_WHAT YOU HAVE TO DO_
For the data below, work out the number of lines containing the string "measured" and answer with that number only.

_AVAILABLE DATA_
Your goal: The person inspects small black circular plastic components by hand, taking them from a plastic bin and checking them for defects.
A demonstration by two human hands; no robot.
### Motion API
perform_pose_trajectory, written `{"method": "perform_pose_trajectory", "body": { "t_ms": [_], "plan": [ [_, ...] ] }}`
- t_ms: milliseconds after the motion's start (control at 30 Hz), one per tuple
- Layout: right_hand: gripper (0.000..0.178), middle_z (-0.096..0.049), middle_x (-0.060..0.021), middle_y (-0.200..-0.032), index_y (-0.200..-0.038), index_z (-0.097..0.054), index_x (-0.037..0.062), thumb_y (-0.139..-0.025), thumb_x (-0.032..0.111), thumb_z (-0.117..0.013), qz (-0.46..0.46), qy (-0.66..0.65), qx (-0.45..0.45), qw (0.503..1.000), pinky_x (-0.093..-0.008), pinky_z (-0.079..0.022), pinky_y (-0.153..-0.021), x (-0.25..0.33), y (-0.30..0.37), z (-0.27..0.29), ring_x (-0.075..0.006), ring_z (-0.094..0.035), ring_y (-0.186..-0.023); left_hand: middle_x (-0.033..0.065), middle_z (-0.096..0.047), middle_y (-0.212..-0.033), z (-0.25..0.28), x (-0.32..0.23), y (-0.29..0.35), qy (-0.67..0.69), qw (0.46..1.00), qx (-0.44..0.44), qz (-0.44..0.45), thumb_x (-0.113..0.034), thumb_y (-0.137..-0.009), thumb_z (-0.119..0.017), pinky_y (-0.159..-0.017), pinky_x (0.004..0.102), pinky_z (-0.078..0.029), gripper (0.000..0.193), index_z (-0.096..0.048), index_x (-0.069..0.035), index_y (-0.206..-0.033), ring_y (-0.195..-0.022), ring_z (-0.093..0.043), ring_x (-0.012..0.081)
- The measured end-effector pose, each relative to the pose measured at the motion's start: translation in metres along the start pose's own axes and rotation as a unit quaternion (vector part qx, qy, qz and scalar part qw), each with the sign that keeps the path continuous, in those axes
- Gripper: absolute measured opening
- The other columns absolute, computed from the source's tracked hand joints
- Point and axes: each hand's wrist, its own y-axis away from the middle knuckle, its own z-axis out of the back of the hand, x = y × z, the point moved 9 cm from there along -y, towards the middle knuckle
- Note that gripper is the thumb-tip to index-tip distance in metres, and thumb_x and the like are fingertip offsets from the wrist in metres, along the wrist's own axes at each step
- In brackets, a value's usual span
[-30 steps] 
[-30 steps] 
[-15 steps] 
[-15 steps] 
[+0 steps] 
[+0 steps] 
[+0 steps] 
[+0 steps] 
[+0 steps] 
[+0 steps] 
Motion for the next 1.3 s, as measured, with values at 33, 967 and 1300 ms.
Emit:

_OUTPUT BELOW_
3